# Attaching a knitted neckband to a sweater



## AAKnits (Jan 21, 2014)

Hello,
I have been following a pattern that requires to knit the neckband separately, then attach it to the neckline.
I have knitted all the pieces but don't know how to attach the neckband to the sweater. 
The instructions say to cast on the neckline using e-wrap, work using stockinette using gradual tightening of the dial settings, then gradually increase the dial settings, add three more rows (the front part of the folded collar is three rows longer than the back part), then end with several rows of WY. (I did all that.) Note: This last part of the knitting is to be on the front, while the beginning that had the e-wrap should be the back side when the collar is folded.
Here are the instructions verbatim for the make up, and that is what I don't understand.
"Join collar edges together using mattress stitch. (I did that) 
Join shoulder seams (I did that) 
and pin collar to neck ensuring that the 3 plain rows are overlapping neck edge (How do you do that? I can't see through the WY) 
and seam is at center back ( I can make sure the seam is in the center back, no problem) 
Attach by back-stitching through last row of MY unraveling WY as you go."
(How do you "unravel WY as you go" when there are several rows of WY? This is part of what I don't understand.
Please help! 
Thank you in advance
Alexandra

I am having trouble


----------



## GrandmaLiz (Dec 31, 2012)

AAKnits said:


> Hello,
> I have been following a pattern that requires to knit the neckband separately, then attach it to the neckline.
> I have knitted all the pieces but don't know how to attach the neckband to the sweater.
> The instructions say to cast on the neckline using e-wrap, work using stockinette using gradual tightening of the dial settings, then gradually increase the dial settings, add three more rows (the front part of the folded collar is three rows longer than the back part), then end with several rows of WY. (I did all that.) Note: This last part of the knitting is to be on the front, while the beginning that had the e-wrap should be the back side when the collar is folded.
> ...


Hi, It's a long time since I did this type of neckband but if memory serves me right...:
- lightly steam* or press* the last row of main yarn and the waste yarn (*depends on the fibre content, natural fibres are OK with both but be careful with acrylic). Allow it to cool. This will 'set' the stitches so the last row of main yarn/first row of waste doesn't unravel too easily when backstitching through the loops.
- Pin the neckband to the inside of the neck (i.e. the wrong side of the garment to the wrong side of the first few rows, the cast on row in main yarn). 
- Where the neckband joins, ease the back/front over the edge of the neck. It's easier than it sounds.
- Carefully unravel all but the first row of waste yarn (the one next to the main yarn).
- Unravel the first** row of waste yarn a few stitches at a time which leaves 'open stitches'. Now backstitch through the loops/open stitches of main yarn a few at a time. (**The last row knitted before the waste yarn.) This method gives a nice 'top stitched' look.
- Continue doing a few stitches at a time all the way around the neckband.
- When the front of the band is attached oversew or slip stitch the back of the band inside the garment. Stretch it as you go to make sure you don't sew it too tightly - remember someone's head needs to go through the opening, it needs to be stretchy and it is easy to sew too tightly.

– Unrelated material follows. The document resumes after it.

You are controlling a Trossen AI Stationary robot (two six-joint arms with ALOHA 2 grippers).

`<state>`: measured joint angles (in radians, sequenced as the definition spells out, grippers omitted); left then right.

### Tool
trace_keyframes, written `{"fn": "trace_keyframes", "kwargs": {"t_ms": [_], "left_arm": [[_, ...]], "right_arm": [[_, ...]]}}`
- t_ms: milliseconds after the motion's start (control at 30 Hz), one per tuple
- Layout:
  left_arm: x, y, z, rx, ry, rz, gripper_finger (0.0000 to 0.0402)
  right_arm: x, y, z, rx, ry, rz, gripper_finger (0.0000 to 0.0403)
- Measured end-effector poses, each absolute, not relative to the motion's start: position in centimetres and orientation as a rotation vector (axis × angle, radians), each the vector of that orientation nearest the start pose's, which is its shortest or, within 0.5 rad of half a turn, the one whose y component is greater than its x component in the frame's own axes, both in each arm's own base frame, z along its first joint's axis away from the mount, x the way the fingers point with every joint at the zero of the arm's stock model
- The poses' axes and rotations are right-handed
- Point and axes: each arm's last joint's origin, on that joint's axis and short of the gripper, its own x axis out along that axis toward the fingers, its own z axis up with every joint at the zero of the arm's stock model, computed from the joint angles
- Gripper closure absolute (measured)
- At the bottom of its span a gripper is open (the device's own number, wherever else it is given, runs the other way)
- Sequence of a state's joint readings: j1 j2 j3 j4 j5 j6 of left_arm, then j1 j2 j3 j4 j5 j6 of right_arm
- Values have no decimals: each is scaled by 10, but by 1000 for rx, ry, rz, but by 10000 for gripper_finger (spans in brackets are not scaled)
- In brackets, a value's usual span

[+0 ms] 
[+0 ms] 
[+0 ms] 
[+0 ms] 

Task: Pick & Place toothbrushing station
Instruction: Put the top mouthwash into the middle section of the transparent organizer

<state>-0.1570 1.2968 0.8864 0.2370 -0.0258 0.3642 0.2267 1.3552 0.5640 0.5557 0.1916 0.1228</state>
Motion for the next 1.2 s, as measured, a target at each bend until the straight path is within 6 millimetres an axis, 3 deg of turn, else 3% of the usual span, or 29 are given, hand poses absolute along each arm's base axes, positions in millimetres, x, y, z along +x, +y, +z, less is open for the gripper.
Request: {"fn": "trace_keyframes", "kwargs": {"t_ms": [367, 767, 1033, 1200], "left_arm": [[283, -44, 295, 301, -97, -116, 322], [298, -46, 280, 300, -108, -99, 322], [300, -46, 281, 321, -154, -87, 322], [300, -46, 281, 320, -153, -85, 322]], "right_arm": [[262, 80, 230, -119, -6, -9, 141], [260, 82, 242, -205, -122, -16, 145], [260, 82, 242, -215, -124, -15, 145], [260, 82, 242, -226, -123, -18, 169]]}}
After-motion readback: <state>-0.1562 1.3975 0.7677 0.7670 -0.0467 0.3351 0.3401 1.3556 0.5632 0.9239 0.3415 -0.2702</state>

Hope this is explained clearly and it helps.


----------



## AAKnits (Jan 21, 2014)

Thank you so much Grandma Liz for your detailed response.
I appreciate the detailed explanation. This is very helpful.
Alexandra


----------



## deemail (Jan 25, 2011)

here is the way Cheryl Brunette teaches to pick up the sts and knit your neck finish right on the garment... I would ignore the pattern on this detail as it will leave a welt right at the neckline, which would feel uncomfortable. she has the BEST method of picking up sts I have ever seen or used. Patterns are road maps, don't be afraid to change details when you prefer, it's YOUR sweater.


----------



## Granny'sKnits (Jan 18, 2014)

Wonderful explanation. but really what a lot of work. Surely there is a better way.


----------



## GrandmaLiz (Dec 31, 2012)

deemail said:


> http://www.youtube.com/watch?v=tV5UQ-W8WMQ
> 
> here is the way Cheryl Brunette teaches to pick up the sts and knit your neck finish right on the garment... I would ignore the pattern on this detail as it will leave a welt right at the neckline, which would feel uncomfortable. she has the BEST method of picking up sts I have ever seen or used. Patterns are road maps, don't be afraid to change details when you prefer, it's YOUR sweater.

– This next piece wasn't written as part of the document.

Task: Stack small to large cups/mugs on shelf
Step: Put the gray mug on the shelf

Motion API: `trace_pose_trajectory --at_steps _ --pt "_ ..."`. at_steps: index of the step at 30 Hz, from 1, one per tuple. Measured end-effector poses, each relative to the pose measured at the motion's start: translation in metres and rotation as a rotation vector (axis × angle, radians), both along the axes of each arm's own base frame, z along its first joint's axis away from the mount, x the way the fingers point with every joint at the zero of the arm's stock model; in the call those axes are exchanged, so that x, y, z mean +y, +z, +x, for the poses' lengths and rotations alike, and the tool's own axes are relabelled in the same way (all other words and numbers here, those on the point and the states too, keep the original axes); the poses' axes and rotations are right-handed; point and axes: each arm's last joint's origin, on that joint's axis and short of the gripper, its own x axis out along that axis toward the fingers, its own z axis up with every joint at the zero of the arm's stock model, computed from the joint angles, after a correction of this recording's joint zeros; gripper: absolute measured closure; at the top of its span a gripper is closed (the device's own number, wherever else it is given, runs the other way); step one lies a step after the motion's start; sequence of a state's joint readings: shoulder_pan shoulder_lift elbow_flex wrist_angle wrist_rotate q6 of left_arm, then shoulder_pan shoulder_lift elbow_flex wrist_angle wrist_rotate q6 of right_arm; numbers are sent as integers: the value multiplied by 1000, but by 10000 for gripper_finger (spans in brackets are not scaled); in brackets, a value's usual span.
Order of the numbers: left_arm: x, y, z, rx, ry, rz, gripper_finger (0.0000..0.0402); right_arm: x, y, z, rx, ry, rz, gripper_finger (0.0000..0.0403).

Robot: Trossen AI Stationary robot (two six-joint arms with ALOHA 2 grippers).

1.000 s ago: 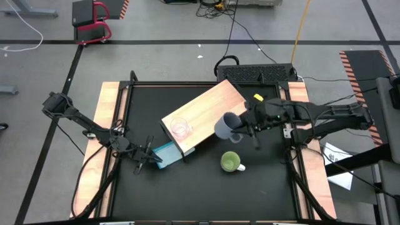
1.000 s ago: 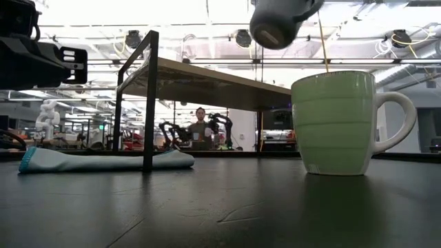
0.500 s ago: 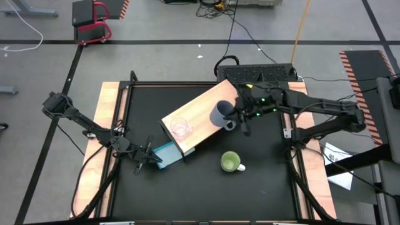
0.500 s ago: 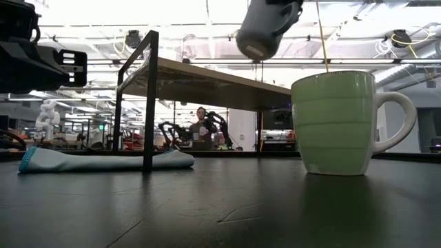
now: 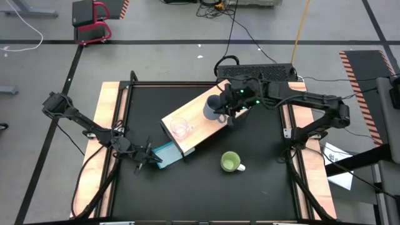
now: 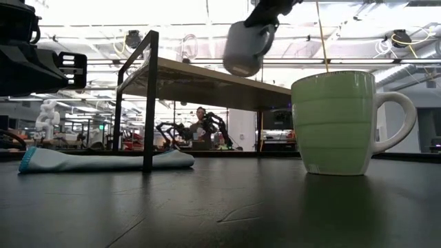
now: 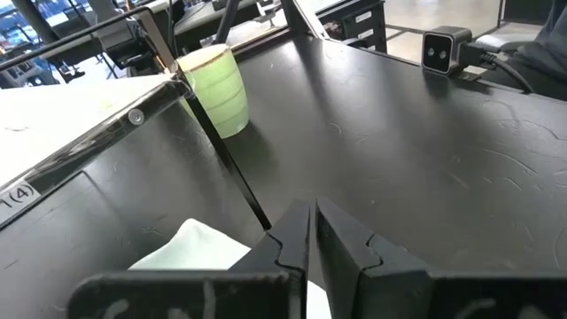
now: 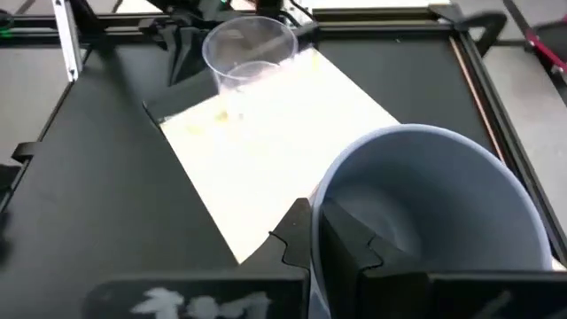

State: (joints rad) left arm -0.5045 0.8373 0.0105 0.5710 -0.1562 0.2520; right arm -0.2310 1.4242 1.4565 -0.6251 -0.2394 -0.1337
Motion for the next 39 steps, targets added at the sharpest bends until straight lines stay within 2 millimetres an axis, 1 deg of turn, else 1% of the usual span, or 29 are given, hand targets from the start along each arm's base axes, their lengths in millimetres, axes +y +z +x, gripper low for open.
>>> trace_pose_trajectory --at_steps 5,10,18,29,39 --pt "0 0 0 0 0 0 376 -2 -12 9 61 29 -21 403" --pt "0 0 0 0 0 -1 376 -3 -22 13 120 50 -41 403" --pt "0 0 0 3 0 -2 376 -3 -23 14 128 58 -80 403" --pt "0 0 0 2 -1 2 376 9 -22 18 101 117 -113 403" --pt "0 0 0 2 -1 3 376 10 -22 18 103 127 -117 403"
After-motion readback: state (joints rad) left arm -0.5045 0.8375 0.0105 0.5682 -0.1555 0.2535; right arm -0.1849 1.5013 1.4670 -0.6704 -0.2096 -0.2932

I had a look at this video and it is a neat neckband but it doesn't answer the problem of how to attach a seperate neckband and top stitch/back stitch through the open loops/stitches which gives an equally nice but different finish. Also, it is really about hand knitting, which is fine - no reason not to combine techniques but the neckband could be picked up and finished on the machine just as easily.

(I have even: right side facing, picked up 'stitches' beneath the zig zag of a cut and sew edge, knit 1 row plain then ribbed 'X' rows, cast off loosely and folded the neckband to the inside to conceal the raw edge, slip-stitching it in place.)

Alternatively, I put 'cast off' stitches in hold, as many stitches as the shaping allows easily, and take them off on waste yarn. When the garment pieces are joined (except one shoulder) I pick them up on the machine, + however many extra stitches I need.

I think that, for cut and sew and some cast off edges, the separate neckband looks best but takes longer. Most good quality commercial knitwear has this type of finish and if done properly, though time consuming, it is very nice and professional looking.


----------



## AAKnits (Jan 21, 2014)

Thanks for the video by Cheryl Brunette. I redid the collar. I followed Cheryl's video. It was the easiest way.


----------



## Pamela123 (Jan 17, 2014)

Hi I don't knit neck bands separate, join left shoulder & pick up stitches around neck with right side facing, knit1 row, then transfer every other stitch to ribber if you want a ribbed band, knit the number of rows needed, I knit about 30,pick up stitches around neck of garment so the band is doubled you now have 2 stitches on each needles knit 4 rows take off on waste yarn 6 or 7 rows at least, Then join shoulder seam & neck band then back stitch through last row of stitches on the right side while the waste yarn is still on this can take a bit of time but it's worth it's. Pam.


----------



## AAKnits (Jan 21, 2014)

Thank you all so much for your responses. I greatly appreciated all of them. I am printing them for future reference. Thanks again, Alexandra.


----------